"Palliativbetreuung ist eine Alternative zu den jetzt wieder aktuellen Euthanasiebestrebungen. Der Wunsch nach aktiver Tötung drückt fast immer eine Unzufriedenheit in der Betreuung aus, die z.B. aufgrund von Schmerzen, Angst, Einsamkeit, dem Gefühl, für andere eine Belastung zu sein, der zu geringen Beachtung der Selbstbestimmung vorhanden ist", analysiert Dr. Harald Retschitzegger, Vorsitzender der Oberösterreichischen Hospizbewegung. Er leitet das stationäre Hospiz "St. Vinzenz", das vor wenigen Monaten für unheilbar kranke Menschen am Krankenhaus der Barmherzigen Schwestern in Ried/Innkreis eröffnet wurde.
Kein Sterbehaus
Diese Palliativstation wurde in einem eigenen Haus neben dem Spital eingerichtet und verfügt über 10 Einzelzimmer. Für Patienten oder deren Angehörige entstehen keine gesonderten Kosten. Die Aufnahme erfolgt über die Zuweisung vom Hausarzt oder von einer Krankenhausabteilung. "Das Hospiz ist kein Sterbehaus", unterstreicht Retschitzegger. "Vergleichbare Einrichtungen haben eine durchschnittliche Verweildauer von 14 Tagen und Entlassungzahlen von 30 bis 50 Prozent." Es gibt auch mehrmalige Aufenthalte und dazwischen Zeiten des Zuhauseseins. Das oberste Ziel bleibt aus Retschitzeggers Sicht, "wenn möglich zuhause sterben zu können. Wir wollen deshalb eng mit ambulanten Betreuungs-teams zusammenarbeiten."

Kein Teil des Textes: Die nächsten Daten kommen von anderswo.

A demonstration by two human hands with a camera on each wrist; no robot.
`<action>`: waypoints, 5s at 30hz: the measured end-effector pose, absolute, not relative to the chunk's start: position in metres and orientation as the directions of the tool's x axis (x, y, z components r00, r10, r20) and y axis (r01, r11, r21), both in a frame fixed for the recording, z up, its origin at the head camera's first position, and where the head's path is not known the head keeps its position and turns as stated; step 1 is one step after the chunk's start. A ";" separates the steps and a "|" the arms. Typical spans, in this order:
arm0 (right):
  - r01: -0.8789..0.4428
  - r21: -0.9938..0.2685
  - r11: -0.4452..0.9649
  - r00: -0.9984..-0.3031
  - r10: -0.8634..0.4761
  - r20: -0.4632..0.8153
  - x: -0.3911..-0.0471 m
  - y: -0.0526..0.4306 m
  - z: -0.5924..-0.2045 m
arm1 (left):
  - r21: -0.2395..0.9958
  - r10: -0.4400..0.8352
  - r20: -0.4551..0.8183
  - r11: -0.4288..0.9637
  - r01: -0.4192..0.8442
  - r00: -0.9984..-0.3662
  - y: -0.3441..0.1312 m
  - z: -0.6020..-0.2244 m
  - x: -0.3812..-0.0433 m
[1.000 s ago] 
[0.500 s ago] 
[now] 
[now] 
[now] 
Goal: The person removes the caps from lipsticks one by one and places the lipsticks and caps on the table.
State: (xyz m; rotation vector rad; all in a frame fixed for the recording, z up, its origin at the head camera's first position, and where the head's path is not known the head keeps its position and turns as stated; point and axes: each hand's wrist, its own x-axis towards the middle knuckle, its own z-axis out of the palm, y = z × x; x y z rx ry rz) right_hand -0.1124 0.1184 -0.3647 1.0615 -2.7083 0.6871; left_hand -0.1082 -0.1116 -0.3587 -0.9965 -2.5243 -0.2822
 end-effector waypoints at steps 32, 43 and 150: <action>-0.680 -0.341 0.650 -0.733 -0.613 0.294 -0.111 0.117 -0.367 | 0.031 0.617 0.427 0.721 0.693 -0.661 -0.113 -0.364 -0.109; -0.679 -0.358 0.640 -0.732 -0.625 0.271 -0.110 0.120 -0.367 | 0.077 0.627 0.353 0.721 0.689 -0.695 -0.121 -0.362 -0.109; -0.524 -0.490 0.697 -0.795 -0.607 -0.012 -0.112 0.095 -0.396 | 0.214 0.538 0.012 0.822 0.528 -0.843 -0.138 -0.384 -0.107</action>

Im Hospiz "St.Vinzenz" wird auf eine interdisziplinäre Betreuung gesetzt. Diplompflegepersonal arbeitet eng u.a. mit Ärzten, Seelsorgern, Sozialarbei-tern und Physiotherapeuten zusammen. Ein wichtiger Teil dieses Teams sind zudem ehrenamtliche HelferInnen, die besonders für einsame Menschen da sind.
In Würde sterben
Wesentliches Prinzip der umgesetzten Palliativmedizin ist, daß es keine starren, regelmäßigen Routineuntersuchungen wie Blutabnahmen gibt, "sondern nur solche individuelle Diagnostik, deren Ergebnis eine Symptomlinderung für den Patienten ermöglicht", erklärt Retschitzegger. "Ein Palliativmediziner geht anders an den Patienten heran. Es geht nicht um Heilen oder Nichtheilen, sondern um Lebensqualität und Menschenwürde bis zum Abschied."
Ebenso flexibel sind die Tagespläne am Hospiz. Die Essenszeiten sind z.B. individuell gestaltbar. Ermöglicht werden soll auch ein wirkliches voneinander und vom Leben Abschiednehmen.
Das Hospiz soll eine Vorbildfunktion haben, Sterbebegleitung, die auch auf die verschiedenen Dimensionen von Schmerz - körperlich, seelisch, sozial und spirituell - eingeht, im intra- und extramuralen Bereich positiv beeinflussen. In Großbritannien, dem Ursprungsland der Hospiz-idee gibt es übrigens über 200 Fachärzte für Palliativmedizin und 228 Palliativstationen mit mehr als 3.300 Betten. In Österreich, genauer gesagt in Wien, gibt es hingegen erst 41 Betten. Retschitzegger betont: "Der Ausbau der ambulanten Betreuungsmöglichkeiten, aber auch das Umsetzen der Palliativmedizin in Rahmen von Krankenhäusern, Alten- und Pflegeheimen usw. ist ebenso wichtig."